When describing wave function, Erwin Schrödinger in 1935 referred: “That it is an abstract, unintuitive mathematical construct is a scruple that almost always surfaces against new aids to thought and that carries no great message.” Schrödinger noted that it may happen in radioactive decay that
the emerging particle is described … as a spherical wave … that impinges continuously on a surrounding luminescent screen over its full expanse. The screen however does not show a more or less constant uniform surface glow, but rather lights up at one instant atone spot.
Consciousness and quantum physics
According to the quantum physicist Paul Dirac, the light can be treated as waves or particles. In fact, in quantum mechanics, particles are regarded as waves. So then, the behaviour of these particles can be predicted, as it were, and,they are thus known as probability waves or Dirac wave particles.There is a wave/particle duality here. When the particle is not observed (when consciousness is not present), it remains a wave (a probability wave), but upon being observed (when consciousness is present) it becomes a particle (4).

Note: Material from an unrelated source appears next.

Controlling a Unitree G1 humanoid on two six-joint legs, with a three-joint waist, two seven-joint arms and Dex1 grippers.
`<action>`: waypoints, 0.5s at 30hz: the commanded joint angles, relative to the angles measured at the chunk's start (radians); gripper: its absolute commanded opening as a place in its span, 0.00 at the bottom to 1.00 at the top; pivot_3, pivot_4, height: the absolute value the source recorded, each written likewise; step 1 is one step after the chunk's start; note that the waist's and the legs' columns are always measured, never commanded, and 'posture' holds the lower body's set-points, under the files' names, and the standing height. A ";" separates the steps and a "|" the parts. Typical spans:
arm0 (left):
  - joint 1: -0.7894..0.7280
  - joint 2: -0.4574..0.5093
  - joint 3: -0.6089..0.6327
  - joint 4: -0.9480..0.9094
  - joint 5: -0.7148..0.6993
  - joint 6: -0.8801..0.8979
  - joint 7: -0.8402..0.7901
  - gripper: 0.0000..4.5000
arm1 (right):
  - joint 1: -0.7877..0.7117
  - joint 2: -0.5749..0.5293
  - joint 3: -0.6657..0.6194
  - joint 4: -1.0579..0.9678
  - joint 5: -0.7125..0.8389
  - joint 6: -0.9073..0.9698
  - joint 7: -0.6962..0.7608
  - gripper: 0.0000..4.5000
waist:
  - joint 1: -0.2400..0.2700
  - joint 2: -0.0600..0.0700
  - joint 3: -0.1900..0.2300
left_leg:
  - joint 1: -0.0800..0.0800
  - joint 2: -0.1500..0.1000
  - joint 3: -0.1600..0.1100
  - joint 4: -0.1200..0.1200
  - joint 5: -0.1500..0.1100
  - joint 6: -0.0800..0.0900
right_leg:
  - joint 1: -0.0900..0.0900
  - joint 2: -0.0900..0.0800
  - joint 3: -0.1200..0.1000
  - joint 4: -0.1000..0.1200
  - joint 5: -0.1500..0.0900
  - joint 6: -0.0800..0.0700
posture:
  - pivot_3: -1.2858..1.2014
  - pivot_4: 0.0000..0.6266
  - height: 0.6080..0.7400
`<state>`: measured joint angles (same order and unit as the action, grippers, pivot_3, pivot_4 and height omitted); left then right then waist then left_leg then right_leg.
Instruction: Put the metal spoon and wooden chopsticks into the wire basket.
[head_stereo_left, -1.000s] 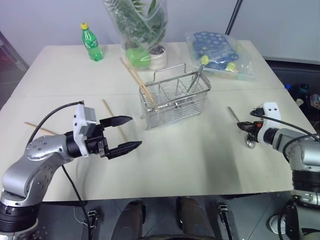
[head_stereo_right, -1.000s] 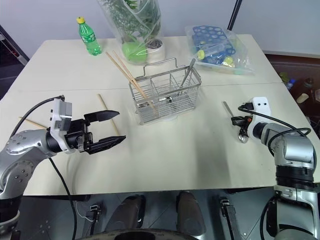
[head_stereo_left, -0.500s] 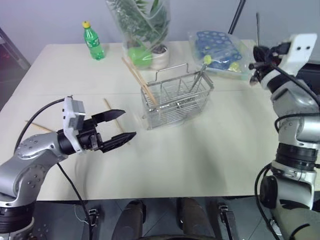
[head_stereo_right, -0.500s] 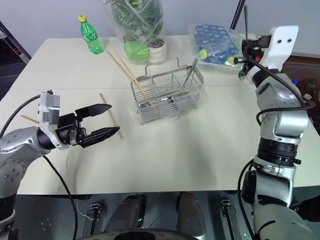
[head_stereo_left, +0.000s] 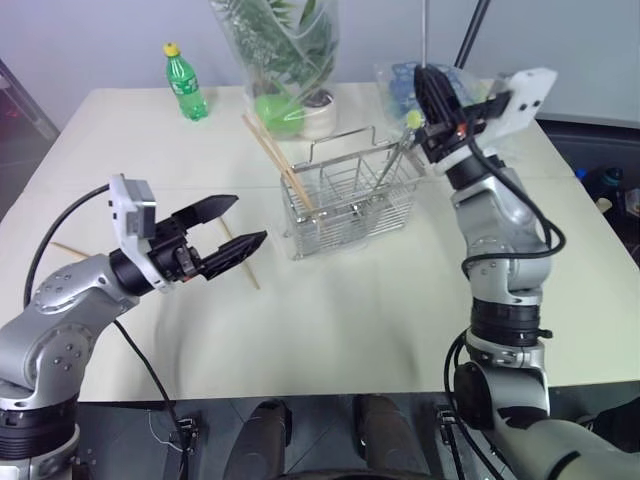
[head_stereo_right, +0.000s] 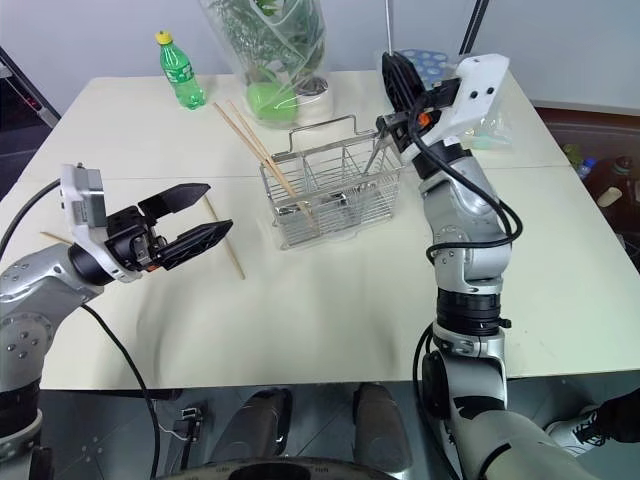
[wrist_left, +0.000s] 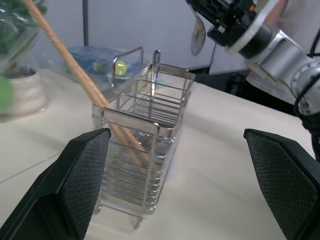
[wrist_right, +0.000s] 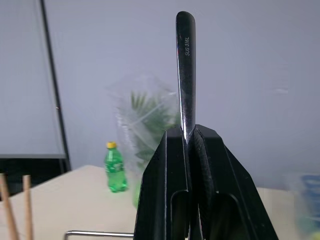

Consciousness or “mind-force” is evidently a potent force in nature. The mind is part, an indispensable part, of nature. Scientists such as David Bohm of the Queen Imperial College and Werner Heisenberg, who described the uncertainty principle, as well as many other scientists, evidently pinpointed this fundamental aspect.
Many who research on the brain-mind problem proceed with a prior assumption that consciousness is an emergent property of the brain (see emergentism), but quantum physics indicates that consciousness is related to the awareness that an electron appears to show in the wave/particle duality (double slit experiment: basically when the electron is observed by an instrument placed in the experiment, the electron behaves like a particle, but when is not being observed, the electron behaves like a wave . Quantum physicists have shown that the electron behaves differently when being observed by a human. (5).
Evolving concepts of neuroscience
The human brain without doubt is the most complex organ in the known universe. It is physical and biological. Therefore, it has to be amenable to scientific probing without the intervention of such considerations as the Gödel’s theorem, which states that there are statements in mathematical systems which are true but cannot be proven within those systems.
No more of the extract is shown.